**Problem description:** Tell how many lines contain the string "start" in the material underneath; the reply is that number and no more.

**Input data:**
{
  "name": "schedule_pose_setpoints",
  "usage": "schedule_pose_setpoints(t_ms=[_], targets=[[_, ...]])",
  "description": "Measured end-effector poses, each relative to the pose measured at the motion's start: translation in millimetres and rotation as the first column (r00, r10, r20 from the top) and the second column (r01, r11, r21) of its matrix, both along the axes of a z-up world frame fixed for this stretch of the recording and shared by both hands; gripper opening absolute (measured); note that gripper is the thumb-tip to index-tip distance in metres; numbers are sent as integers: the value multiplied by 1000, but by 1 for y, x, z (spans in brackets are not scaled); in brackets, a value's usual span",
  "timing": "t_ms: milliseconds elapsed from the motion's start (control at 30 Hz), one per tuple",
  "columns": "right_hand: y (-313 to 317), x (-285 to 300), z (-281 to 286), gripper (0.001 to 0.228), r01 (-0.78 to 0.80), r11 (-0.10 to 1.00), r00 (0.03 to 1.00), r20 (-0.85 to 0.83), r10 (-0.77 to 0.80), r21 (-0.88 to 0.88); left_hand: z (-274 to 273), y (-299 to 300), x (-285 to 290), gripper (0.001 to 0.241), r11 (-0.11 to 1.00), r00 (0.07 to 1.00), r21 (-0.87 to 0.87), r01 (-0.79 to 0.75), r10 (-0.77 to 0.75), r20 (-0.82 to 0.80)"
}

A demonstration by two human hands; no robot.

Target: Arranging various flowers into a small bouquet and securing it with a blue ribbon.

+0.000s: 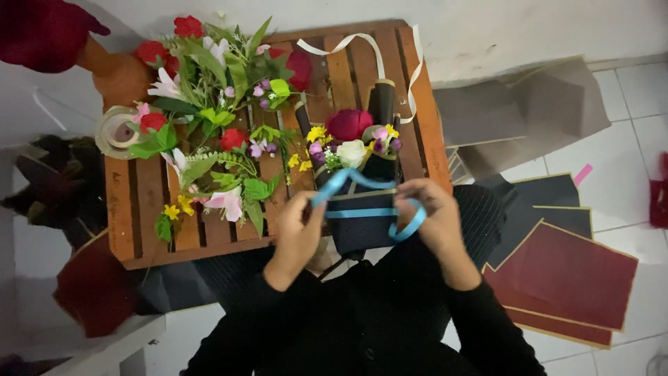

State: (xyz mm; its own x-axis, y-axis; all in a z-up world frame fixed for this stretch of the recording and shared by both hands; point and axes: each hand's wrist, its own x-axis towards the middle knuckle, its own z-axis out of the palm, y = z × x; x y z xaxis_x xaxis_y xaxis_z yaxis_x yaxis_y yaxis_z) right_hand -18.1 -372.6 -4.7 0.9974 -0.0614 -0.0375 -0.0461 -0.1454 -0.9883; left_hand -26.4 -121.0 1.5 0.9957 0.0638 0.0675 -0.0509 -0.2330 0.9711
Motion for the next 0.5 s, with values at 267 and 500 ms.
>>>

**Output of the task:** 2